• [Task to carry out]
Nothing may be dropped. Retype the whole listing exactly.

• [Excerpted data]

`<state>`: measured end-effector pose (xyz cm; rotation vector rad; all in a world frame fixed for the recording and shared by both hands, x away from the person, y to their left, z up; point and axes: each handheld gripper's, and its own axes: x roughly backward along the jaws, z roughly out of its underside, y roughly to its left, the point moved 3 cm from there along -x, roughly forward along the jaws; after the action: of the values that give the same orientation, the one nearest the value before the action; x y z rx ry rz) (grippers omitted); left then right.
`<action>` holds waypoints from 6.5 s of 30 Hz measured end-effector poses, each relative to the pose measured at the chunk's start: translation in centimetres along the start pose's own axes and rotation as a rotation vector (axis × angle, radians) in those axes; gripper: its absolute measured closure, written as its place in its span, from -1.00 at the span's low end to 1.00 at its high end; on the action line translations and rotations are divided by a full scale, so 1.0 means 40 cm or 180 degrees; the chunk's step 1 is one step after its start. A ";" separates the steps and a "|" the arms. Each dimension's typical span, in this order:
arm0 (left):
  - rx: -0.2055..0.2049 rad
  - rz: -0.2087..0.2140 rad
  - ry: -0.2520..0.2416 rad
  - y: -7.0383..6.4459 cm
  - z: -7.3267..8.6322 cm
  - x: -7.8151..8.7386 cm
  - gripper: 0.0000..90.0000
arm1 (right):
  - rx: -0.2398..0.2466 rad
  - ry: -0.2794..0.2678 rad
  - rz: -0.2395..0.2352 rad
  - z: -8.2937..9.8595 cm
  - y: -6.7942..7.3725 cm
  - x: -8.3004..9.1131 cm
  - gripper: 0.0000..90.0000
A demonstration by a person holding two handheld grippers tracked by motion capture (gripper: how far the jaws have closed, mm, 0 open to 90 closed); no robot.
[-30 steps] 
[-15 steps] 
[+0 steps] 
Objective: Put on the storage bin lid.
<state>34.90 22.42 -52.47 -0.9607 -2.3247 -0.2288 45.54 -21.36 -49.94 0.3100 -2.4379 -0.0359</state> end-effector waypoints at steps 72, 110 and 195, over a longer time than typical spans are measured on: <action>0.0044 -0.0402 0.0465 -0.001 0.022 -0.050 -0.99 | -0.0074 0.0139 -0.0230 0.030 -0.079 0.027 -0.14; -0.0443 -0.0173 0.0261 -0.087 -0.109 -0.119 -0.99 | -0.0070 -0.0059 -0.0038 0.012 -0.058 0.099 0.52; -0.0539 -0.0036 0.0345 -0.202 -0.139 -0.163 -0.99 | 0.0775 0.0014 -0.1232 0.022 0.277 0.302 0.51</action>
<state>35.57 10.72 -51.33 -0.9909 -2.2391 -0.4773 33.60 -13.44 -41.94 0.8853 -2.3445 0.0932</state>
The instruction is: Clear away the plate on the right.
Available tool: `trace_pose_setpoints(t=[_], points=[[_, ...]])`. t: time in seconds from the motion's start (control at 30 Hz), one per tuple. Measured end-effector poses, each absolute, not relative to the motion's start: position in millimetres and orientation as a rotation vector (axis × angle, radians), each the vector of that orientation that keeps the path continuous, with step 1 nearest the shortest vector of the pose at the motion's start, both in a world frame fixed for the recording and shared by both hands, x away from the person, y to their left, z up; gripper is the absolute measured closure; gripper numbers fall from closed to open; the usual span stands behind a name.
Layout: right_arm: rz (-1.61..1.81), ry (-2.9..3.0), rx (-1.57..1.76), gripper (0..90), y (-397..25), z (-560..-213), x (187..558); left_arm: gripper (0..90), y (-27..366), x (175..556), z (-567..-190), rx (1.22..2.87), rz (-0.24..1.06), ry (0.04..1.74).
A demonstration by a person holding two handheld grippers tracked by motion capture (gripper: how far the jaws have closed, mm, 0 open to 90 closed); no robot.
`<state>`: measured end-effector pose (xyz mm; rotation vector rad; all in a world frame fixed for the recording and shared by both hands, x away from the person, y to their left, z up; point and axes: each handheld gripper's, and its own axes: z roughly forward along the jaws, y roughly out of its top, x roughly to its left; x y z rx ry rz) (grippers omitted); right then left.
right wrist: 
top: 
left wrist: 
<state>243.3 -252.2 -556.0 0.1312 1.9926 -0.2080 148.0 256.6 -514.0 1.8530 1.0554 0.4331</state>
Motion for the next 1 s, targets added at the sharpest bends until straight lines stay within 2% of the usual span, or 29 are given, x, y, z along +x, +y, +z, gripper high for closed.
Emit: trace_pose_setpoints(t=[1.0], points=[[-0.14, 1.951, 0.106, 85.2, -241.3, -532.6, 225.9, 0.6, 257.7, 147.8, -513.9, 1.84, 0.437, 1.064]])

• [Output]
`<state>`: measured end-effector pose (xyz cm; rotation vector rad; all in a world frame fixed for the recording and shared by both hands, x away from the person, y to their left, z up; point and axes: each handheld gripper's, and its own axes: x roughly backward along the jaws, z roughly out of its underside, y roughly to its left, the point moved 3 cm from there along -x, roughly forward along the jaws; after the action: of the values that give the same orientation, the one nearest the value before the action; x y z rx ry rz) (grippers omitted); left then right.
`<action>` holds waypoints from 6.5 s of 30 Hz measured end-effector poses, each relative to the pose measured at the chunk's start: translation in centimetres along the start pose's own axes and rotation as a rotation vector (axis × angle, radians) in those axes; gripper: its absolute measured closure, written as its place in its span, from -1.00 at the span's low end to 1.00 at its high end; on the action line translations and rotations are divided by a full scale, so 1.0 means 40 cm or 180 degrees; the chunk's step 1 is one step after its start. A ";" separates the steps and a "|" the arms. Each dimension's typical span, in this order:
arm0 (left):
  - rx: -0.2055..0.2049 rad
  - rz: -0.2087..0.2140 rad
  - ry: -0.2520..0.2416 rad
  - y: -7.0383..6.4459 cm
  - z: -7.3267..8.6322 cm
  - x: -7.8151..8.7386 cm
  - gripper: 0.0000..90.0000
arm1 (right):
  - rx: -0.2398..0.2466 rad
  - ry: -0.2794..0.2678 rad
  - rz: -0.2395..0.2352 rad
  - z: -8.2937..9.8595 cm
  - y: -6.7942..7.3725 cm
  - x: -8.3004..9.1131 cm
  - gripper: 0.0000..90.0000
A demonstration by a person holding two handheld grippers tracked by motion capture (gripper: how far the jaws have closed, mm, 0 open to 90 closed); no robot.
[-30 steps] 
[-15 steps] 
[+0 steps] 
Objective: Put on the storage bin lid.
<state>34.90 22.42 -52.47 -0.9607 -2.3247 -0.2288 45.54 -21.36 -49.94 0.3100 -2.4379 -0.0359</state> end-effector waypoints at steps 72, 110 and 195, over a longer time than typical spans are measured on: <action>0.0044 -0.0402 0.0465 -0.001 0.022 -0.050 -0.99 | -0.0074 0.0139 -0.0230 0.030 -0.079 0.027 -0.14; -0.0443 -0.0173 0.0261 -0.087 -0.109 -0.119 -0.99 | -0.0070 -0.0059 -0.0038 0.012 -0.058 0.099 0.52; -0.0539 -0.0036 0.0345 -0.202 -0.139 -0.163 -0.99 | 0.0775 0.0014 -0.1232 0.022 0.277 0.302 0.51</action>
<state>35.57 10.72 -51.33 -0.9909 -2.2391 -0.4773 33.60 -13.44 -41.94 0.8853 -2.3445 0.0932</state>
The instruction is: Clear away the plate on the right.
Available tool: `trace_pose_setpoints(t=[_], points=[[_, ...]])`. t: time in seconds from the motion's start (control at 30 Hz), one per tuple. Measured end-effector poses, each absolute, not relative to the motion's start: position in millimetres and orientation as a rotation vector (axis × angle, radians), each the vector of that orientation that keeps the path continuous, with step 1 nearest the shortest vector of the pose at the motion's start, both in a world frame fixed for the recording and shared by both hands, x away from the person, y to their left, z up; gripper is the absolute measured closure; gripper numbers fall from closed to open; the usual span stands behind a name.
Layout: right_arm: rz (-1.61..1.81), ry (-2.9..3.0), rx (-1.57..1.76), gripper (0..90), y (-397..25), z (-560..-213), x (187..558); left_arm: gripper (0..90), y (-27..366), x (175..556), z (-567..-190), rx (1.22..2.87), rz (-0.24..1.06), ry (0.04..1.74).
A demonstration by a person holding two handheld grippers tracked by motion capture (gripper: how far the jaws have closed, mm, 0 open to 90 closed); no robot.
`<state>`: measured end-effector pose (xyz mm; rotation vector rad; all in a world frame fixed for the recording and shared by both hands, x away from the person, y to their left, z up; point and axes: each handheld gripper's, and its own axes: z roughly forward along the jaws, y roughly out of its top, x roughly to its left; x y z rx ry rz) (grippers omitted); right then left.
right wrist: 
top: 
left wrist: 
<state>243.3 -252.2 -556.0 0.1312 1.9926 -0.2080 148.0 256.6 -514.0 1.8530 1.0554 0.4331</state>
Motion for the next 1 s, targets added at the sharpest bends until straight lines stay within 2% of the usual span, or 29 are given, x, y, z along +x, +y, +z, gripper high for closed.
Emit: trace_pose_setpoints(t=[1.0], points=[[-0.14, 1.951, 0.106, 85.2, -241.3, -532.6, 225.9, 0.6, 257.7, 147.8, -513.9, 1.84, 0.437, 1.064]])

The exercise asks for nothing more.